How to visualize a list of strings on a colorbar in matplotlib

I have a dataset like
x = 3,4,6,77,3
y = 8,5,2,5,5
labels = "null","exit","power","smile","null"
Then I use
from matplotlib import pyplot as plt
plt.scatter(x,y)
colorbar = plt.colorbar(labels)
plt.show()
to make a scatter plot, but cannot make colorbar showing labels as its colors.
How to get this?
I'm not sure, if it's a good idea to do that for scatter plots in general (you have the same description for different data points, maybe just use some legend here?), but I guess a specific solution to what you have in mind, might be the following:
from matplotlib import pyplot as plt
# Data
x = [3, 4, 6, 77, 3]
y = [8, 5, 2, 5, 5]
labels = ('null', 'exit', 'power', 'smile', 'null')
# Customize colormap and scatter plot
cm = plt.cm.get_cmap('hsv')
sc = plt.scatter(x, y, c=range(5), cmap=cm)
cbar = plt.colorbar(sc, ticks=range(5))
cbar.ax.set_yticklabels(labels)
plt.show()
This will result in such an output:
The code combines this Matplotlib demo and this SO answer.
Hope that helps!
EDIT: Incorporating the comments, I can only think of some kind of label color dictionary, generating a custom colormap from the colors, and before plotting explicitly grabbing the proper color indices from the labels.
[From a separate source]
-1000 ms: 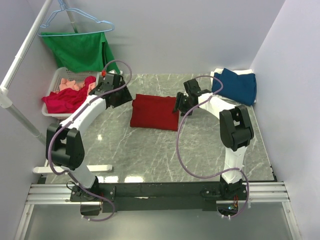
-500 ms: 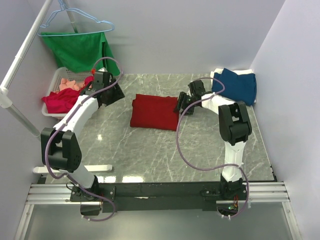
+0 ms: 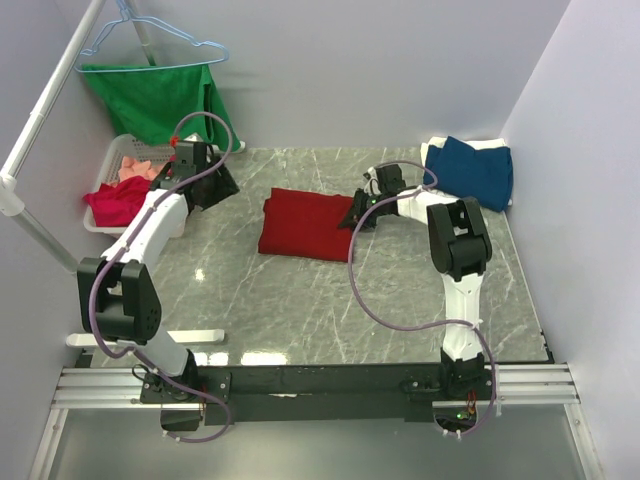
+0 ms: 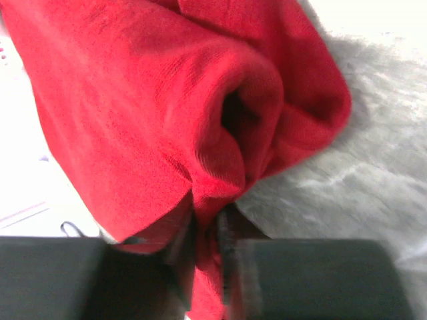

Here's the updated code (I added some additional colors and data points to check scalability):
from matplotlib import pyplot as plt
from matplotlib.colors import LinearSegmentedColormap
import numpy as np
# Color information; create custom colormap
label_color_dict = {'null': '#FF0000',
'exit': '#00FF00',
'power': '#0000FF',
'smile': '#FF00FF',
'addon': '#AAAAAA',
'addon2': '#444444'}
all_labels = list(label_color_dict.keys())
all_colors = list(label_color_dict.values())
n_colors = len(all_colors)
cm = LinearSegmentedColormap.from_list('custom_colormap', all_colors, N=n_colors)
# Data
x = [3, 4, 6, 77, 3, 10, 40]
y = [8, 5, 2, 5, 5, 4, 7]
labels = ('null', 'exit', 'power', 'smile', 'null', 'addon', 'addon2')
# Get indices from color list for given labels
color_idx = [all_colors.index(label_color_dict[label]) for label in labels]
# Customize colorbar and plot
sc = plt.scatter(x, y, c=color_idx, cmap=cm)
c_ticks = np.arange(n_colors) * (n_colors / (n_colors + 1)) + (2 / n_colors)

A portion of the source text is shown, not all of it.